Dès le 1er septembre, le remboursement d’Ozempic change pour près de 700 000 patients suivis pour diabète de type 2. Un changement du remboursement qui met fin aux prises en charge liées aux usages minceur détournés.
En pharmacie, la délivrance ne se fera plus sans justification médicale claire et traçable. La prise en charge passera par le formulaire obligatoire de la CNAM, et concernera les seuls médicaments analogues du GLP-1 respectant leurs indications officielles. Fin des ambiguïtés.
Pourquoi l’assurance maladie change les règles de remboursement
La Caisse nationale d’assurance maladie confirme un tour de vis à compter du 1er septembre, avec un ciblage des remboursements des analogues du GLP-1 comme Ozempic®. Les autorités rappellent l’indication prioritaire : le diabète de type 2, chez des patients déjà suivis.
Le but est de mettre fin aux mésusages pour l’amaigrissement, de garantir le respect de l’AMM et de préserver la sécurité des patients exposés à des ruptures d’approvisionnement. La mesure doit aussi contribuer à la maîtrise des dépenses, tout en réservant l’accès remboursé aux 700 000 patients français concernés, qui nécessitent ces traitements sur prescription adaptée.

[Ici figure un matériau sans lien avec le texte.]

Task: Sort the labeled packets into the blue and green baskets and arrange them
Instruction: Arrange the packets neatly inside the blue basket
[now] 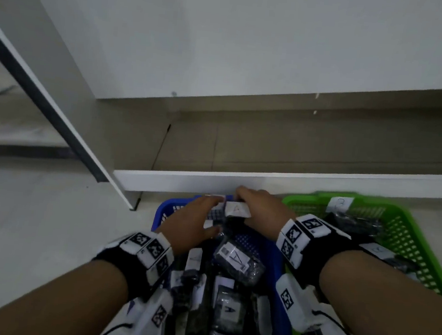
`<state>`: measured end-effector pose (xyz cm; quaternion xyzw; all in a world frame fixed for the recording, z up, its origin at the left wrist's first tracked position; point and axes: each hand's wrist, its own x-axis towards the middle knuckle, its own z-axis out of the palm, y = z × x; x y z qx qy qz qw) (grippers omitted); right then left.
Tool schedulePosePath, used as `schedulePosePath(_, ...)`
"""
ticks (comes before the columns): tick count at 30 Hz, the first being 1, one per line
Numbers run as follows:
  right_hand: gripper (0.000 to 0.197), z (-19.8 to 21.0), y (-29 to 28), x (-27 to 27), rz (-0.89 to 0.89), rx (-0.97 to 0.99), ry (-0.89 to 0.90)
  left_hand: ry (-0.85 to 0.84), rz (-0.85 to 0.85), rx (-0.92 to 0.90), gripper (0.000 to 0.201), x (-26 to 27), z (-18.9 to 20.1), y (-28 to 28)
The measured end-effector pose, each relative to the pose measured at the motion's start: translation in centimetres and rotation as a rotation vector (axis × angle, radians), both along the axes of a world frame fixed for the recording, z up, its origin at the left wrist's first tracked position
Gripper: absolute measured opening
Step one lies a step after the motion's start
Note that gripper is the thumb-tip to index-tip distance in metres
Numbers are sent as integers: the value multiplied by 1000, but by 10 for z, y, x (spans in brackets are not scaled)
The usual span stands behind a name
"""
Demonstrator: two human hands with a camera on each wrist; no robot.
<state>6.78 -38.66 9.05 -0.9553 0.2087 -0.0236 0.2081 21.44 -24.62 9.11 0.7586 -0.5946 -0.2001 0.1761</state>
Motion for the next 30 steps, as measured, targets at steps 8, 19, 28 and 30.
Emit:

Ozempic et les autres médicaments concernés: indications, exceptions et impact en pharmacie
Ozempic® (sémaglutide) reste indiqué pour le diabète de type 2, à l’instar de Trulicity® et Victoza®. Pour toute prescription hors AMM, le praticien mentionne le caractère non remboursable, ce qui oriente le parcours de soins et la facturation en officine.
Au comptoir, le remboursement implique un justificatif présenté au pharmacien quand la situation le requiert, en cohérence avec l’ordonnance et l’indication reconnue. Les traitements GLP-1 remboursables restent délivrés aux patients diabétiques éligibles, tandis que les usages pour perte de poids sont orientés vers des alternatives non prises en charge à partir du 1er septembre.
Ce que doivent faire patients et pharmaciens dès le 1er septembre
Dès le 1er septembre, présentez en pharmacie une ordonnance conforme à l’AMM précisant l’indication diabète de type 2, avec carte Vitale à jour. Le médecin peut joindre le protocole CNAM ou le code spécifique de la procédure de prise en charge, pour sécuriser le remboursement dans le cadre du diabète.
Le pharmacien vérifiera l’indication, la posologie et la disponibilité, puis refusera toute dispensation remboursée hors AMM pour Ozempic et ses équivalents. Dans ce cas, l’ordonnance devra porter la mention non remboursable, et le patient sera informé du coût total, 700 000 Français étant concernés par ce changement.